### TASK DATA
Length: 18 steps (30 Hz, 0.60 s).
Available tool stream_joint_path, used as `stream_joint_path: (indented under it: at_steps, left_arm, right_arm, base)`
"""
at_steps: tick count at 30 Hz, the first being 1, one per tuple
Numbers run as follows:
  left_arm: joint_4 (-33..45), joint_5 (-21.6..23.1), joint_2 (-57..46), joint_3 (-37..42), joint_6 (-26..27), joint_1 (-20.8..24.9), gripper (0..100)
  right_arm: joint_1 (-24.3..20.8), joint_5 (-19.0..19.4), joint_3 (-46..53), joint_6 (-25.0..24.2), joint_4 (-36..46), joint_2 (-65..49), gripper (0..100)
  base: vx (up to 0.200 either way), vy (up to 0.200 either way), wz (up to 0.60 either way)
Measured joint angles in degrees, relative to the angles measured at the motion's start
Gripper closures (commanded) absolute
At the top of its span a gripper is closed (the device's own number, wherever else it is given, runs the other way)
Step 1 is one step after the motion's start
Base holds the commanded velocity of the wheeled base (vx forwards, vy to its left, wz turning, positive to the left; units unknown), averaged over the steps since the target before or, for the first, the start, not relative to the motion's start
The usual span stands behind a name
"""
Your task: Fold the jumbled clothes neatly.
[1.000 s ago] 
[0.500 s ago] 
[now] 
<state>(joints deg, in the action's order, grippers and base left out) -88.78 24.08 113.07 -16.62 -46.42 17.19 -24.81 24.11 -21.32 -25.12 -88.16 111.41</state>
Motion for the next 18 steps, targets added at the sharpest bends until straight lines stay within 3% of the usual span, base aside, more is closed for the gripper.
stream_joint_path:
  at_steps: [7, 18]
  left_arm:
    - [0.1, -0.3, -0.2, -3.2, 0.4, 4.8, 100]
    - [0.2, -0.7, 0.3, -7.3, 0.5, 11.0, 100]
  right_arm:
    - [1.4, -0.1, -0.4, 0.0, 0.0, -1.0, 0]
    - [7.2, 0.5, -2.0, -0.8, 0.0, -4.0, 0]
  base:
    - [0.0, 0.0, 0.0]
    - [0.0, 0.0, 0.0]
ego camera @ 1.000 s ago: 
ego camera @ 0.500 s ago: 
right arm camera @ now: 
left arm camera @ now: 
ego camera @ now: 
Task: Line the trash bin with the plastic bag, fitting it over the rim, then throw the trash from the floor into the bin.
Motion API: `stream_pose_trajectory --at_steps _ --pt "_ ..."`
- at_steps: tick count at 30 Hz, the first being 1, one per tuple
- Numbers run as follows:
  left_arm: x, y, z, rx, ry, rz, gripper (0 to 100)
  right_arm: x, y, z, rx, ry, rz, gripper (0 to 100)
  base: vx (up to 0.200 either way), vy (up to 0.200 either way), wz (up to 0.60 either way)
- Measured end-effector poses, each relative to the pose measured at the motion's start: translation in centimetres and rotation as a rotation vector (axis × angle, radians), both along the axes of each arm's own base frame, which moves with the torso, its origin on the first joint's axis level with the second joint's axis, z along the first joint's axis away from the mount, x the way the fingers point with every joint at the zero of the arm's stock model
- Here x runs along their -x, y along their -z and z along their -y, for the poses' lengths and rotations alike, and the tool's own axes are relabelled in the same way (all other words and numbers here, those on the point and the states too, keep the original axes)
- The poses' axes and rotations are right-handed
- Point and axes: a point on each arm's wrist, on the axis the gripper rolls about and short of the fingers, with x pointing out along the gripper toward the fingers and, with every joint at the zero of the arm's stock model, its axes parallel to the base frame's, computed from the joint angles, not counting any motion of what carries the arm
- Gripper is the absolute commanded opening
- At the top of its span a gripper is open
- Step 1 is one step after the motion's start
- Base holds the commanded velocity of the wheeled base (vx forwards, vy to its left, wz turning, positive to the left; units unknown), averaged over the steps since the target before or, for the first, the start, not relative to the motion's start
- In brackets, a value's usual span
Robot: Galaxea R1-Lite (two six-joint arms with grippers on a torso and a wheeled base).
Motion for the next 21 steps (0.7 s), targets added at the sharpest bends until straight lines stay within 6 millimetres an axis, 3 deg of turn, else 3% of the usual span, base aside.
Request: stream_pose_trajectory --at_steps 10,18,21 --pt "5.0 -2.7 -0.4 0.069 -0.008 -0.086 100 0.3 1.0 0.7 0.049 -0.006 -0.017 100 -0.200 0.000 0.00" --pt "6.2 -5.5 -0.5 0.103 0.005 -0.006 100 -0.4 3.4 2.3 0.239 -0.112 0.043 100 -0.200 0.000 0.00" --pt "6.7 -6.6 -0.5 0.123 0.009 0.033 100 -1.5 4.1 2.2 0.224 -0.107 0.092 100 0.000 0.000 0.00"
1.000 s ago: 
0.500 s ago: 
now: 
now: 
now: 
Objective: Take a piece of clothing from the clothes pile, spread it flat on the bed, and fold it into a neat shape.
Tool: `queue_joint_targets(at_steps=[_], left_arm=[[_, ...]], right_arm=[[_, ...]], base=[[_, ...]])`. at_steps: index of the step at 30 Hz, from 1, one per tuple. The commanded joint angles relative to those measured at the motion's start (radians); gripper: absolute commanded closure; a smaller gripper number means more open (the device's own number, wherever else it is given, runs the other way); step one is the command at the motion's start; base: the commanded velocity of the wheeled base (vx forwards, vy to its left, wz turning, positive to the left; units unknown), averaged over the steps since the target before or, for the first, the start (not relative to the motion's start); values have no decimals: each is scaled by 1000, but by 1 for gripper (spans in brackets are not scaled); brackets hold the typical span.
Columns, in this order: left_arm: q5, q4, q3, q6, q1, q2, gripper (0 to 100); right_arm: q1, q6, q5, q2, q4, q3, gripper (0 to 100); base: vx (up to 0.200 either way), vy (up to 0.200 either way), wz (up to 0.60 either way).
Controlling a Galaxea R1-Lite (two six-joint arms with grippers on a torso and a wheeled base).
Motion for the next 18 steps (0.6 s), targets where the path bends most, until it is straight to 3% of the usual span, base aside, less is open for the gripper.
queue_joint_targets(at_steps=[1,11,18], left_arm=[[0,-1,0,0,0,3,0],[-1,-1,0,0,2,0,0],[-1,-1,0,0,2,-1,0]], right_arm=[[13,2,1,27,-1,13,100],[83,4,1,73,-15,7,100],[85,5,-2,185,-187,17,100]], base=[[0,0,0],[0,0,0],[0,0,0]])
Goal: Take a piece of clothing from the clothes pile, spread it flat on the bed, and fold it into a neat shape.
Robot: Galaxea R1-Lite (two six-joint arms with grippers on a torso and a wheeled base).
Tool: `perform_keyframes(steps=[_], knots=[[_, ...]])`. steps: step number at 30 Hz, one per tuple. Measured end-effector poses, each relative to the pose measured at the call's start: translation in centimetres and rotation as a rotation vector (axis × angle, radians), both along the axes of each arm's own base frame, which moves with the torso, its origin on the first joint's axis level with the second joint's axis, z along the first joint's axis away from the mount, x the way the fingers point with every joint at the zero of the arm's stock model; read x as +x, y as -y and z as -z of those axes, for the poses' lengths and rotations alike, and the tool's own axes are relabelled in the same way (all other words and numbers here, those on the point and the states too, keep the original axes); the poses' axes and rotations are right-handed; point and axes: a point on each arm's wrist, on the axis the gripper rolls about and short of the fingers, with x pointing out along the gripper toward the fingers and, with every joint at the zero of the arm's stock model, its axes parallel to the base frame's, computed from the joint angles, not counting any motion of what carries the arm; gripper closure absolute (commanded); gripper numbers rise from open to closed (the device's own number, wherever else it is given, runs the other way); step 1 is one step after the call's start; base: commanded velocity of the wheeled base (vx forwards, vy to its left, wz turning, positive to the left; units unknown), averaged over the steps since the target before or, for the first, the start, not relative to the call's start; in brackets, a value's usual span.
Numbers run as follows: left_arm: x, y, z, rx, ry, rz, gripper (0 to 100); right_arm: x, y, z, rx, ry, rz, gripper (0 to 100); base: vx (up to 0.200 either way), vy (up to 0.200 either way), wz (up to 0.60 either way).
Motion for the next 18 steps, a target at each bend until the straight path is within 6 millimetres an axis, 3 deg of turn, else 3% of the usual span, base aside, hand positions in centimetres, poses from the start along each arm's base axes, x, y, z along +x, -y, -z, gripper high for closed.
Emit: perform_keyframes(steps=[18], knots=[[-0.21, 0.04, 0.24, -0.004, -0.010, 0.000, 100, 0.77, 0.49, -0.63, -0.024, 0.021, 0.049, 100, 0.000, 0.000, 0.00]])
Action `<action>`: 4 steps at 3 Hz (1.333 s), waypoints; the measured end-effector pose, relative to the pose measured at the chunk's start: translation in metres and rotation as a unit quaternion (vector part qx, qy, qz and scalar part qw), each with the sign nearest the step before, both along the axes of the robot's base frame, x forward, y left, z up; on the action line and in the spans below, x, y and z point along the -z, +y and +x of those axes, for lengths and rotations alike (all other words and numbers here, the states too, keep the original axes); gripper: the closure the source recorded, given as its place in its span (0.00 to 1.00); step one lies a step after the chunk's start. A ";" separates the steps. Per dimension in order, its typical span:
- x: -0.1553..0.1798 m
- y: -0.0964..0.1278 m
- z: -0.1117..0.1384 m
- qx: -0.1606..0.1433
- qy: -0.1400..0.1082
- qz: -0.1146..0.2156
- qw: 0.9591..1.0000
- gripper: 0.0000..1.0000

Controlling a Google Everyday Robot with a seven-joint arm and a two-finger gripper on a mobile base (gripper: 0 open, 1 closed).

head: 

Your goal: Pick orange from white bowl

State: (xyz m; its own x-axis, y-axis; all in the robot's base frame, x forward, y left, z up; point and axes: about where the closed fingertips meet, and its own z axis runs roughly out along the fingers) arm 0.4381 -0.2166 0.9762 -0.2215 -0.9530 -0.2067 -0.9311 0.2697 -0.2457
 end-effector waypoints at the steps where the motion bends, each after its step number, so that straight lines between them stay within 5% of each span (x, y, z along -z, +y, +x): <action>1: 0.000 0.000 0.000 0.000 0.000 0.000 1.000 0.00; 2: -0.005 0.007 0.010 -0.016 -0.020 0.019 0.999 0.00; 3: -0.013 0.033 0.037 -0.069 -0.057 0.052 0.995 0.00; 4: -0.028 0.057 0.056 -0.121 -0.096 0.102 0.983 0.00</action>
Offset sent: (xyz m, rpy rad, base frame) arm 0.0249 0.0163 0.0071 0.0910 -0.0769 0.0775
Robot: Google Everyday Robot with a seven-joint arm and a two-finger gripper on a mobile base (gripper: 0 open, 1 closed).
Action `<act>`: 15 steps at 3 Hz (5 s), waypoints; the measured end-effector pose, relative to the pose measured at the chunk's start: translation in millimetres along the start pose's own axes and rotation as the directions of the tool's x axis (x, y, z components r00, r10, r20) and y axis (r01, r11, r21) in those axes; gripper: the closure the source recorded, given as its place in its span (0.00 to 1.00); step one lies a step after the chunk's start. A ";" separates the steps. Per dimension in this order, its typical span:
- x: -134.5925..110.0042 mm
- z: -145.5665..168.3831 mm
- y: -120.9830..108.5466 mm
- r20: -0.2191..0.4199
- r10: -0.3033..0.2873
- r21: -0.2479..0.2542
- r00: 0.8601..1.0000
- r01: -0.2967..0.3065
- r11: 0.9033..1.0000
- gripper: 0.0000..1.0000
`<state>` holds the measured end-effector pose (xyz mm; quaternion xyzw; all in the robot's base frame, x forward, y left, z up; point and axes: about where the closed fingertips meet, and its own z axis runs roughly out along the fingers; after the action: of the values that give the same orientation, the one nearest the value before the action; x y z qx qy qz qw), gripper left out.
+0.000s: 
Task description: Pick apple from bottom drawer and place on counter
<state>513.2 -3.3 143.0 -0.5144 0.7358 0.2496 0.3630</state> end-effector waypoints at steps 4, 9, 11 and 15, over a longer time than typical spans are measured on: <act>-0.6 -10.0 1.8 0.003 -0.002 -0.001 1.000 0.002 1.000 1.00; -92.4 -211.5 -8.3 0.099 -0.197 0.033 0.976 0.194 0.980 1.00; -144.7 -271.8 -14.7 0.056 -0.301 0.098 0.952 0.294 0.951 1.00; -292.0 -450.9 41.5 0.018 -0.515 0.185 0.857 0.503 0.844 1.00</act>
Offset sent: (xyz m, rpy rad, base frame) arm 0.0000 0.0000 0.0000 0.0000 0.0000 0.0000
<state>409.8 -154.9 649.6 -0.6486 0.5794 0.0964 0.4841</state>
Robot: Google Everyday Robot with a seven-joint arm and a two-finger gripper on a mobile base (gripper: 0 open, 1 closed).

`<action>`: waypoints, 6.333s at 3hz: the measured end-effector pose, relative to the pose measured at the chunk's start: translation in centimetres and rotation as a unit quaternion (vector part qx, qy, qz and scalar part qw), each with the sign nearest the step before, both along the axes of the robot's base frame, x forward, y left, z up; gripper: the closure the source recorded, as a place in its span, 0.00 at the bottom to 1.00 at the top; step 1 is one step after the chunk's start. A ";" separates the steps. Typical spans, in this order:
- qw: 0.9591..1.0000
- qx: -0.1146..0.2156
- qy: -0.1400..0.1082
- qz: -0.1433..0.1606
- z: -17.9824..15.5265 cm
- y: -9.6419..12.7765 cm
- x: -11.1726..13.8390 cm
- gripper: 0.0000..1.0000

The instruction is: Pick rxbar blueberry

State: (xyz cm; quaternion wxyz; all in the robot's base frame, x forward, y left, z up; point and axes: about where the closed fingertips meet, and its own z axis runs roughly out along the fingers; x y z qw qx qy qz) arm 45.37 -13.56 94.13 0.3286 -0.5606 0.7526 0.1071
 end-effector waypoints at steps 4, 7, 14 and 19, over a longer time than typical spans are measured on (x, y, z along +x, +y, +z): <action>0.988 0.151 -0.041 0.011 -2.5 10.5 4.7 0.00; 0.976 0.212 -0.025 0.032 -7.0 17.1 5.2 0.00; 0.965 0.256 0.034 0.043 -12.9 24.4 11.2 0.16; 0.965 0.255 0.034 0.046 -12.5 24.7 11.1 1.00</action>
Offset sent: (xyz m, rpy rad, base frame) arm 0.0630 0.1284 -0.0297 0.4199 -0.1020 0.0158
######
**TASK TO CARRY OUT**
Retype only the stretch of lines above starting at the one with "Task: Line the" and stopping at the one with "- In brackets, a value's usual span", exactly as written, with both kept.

**RESPONSE BELOW**
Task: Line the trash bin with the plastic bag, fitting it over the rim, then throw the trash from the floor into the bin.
Motion API: `stream_pose_trajectory --at_steps _ --pt "_ ..."`
- at_steps: tick count at 30 Hz, the first being 1, one per tuple
- Numbers run as follows:
  left_arm: x, y, z, rx, ry, rz, gripper (0 to 100)
  right_arm: x, y, z, rx, ry, rz, gripper (0 to 100)
  base: vx (up to 0.200 either way), vy (up to 0.200 either way), wz (up to 0.60 either way)
- Measured end-effector poses, each relative to the pose measured at the motion's start: translation in centimetres and rotation as a rotation vector (axis × angle, radians), both along the axes of each arm's own base frame, which moves with the torso, its origin on the first joint's axis level with the second joint's axis, z along the first joint's axis away from the mount, x the way the fingers point with every joint at the zero of the arm's stock model
- Here x runs along their -x, y along their -z and z along their -y, for the poses' lengths and rotations alike, and the tool's own axes are relabelled in the same way (all other words and numbers here, those on the point and the states too, keep the original axes)
- The poses' axes and rotations are right-handed
- Point and axes: a point on each arm's wrist, on the axis the gripper rolls about and short of the fingers, with x pointing out along the gripper toward the fingers and, with every joint at the zero of the arm's stock model, its axes parallel to the base frame's, computed from the joint angles, not counting any motion of what carries the arm
- Gripper is the absolute commanded opening
- At the top of its span a gripper is open
- Step 1 is one step after the motion's start
- Base holds the commanded velocity of the wheeled base (vx forwards, vy to its left, wz turning, positive to the left; units unknown), averaged over the steps since the target before or, for the first, the start, not relative to the motion's start
- In brackets, a value's usual span

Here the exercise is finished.